Work request:
Both the line below containing "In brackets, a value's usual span" and the line containing "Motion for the", along with every line between them, should be repeated exactly; no other line belongs in the answer.

........

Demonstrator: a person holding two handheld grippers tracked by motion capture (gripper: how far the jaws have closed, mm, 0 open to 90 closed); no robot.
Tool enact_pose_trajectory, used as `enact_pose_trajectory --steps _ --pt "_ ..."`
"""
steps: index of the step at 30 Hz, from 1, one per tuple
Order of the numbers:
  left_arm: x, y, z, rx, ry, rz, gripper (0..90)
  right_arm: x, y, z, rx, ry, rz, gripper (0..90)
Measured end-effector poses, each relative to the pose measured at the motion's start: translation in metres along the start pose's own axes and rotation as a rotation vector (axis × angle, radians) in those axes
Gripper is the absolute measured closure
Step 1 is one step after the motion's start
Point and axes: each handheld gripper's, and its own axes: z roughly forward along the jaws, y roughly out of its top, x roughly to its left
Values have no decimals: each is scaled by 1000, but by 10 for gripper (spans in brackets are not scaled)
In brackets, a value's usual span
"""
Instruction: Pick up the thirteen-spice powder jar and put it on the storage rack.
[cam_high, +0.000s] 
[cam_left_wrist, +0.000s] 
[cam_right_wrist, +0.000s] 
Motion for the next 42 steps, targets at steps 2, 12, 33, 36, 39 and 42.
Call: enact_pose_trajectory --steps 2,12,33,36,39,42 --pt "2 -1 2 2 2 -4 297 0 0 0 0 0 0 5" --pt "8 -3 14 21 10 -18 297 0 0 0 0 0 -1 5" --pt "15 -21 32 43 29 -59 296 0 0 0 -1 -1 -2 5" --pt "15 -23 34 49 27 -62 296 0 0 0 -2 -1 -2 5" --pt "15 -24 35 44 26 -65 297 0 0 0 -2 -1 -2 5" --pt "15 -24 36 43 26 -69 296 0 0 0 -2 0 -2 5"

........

Task result:
In brackets, a value's usual span
"""
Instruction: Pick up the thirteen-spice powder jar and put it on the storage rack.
[cam_high, +0.000s] 
[cam_left_wrist, +0.000s] 
[cam_right_wrist, +0.000s] 
Motion for the next 42 steps, targets at steps 2, 12, 33, 36, 39 and 42.

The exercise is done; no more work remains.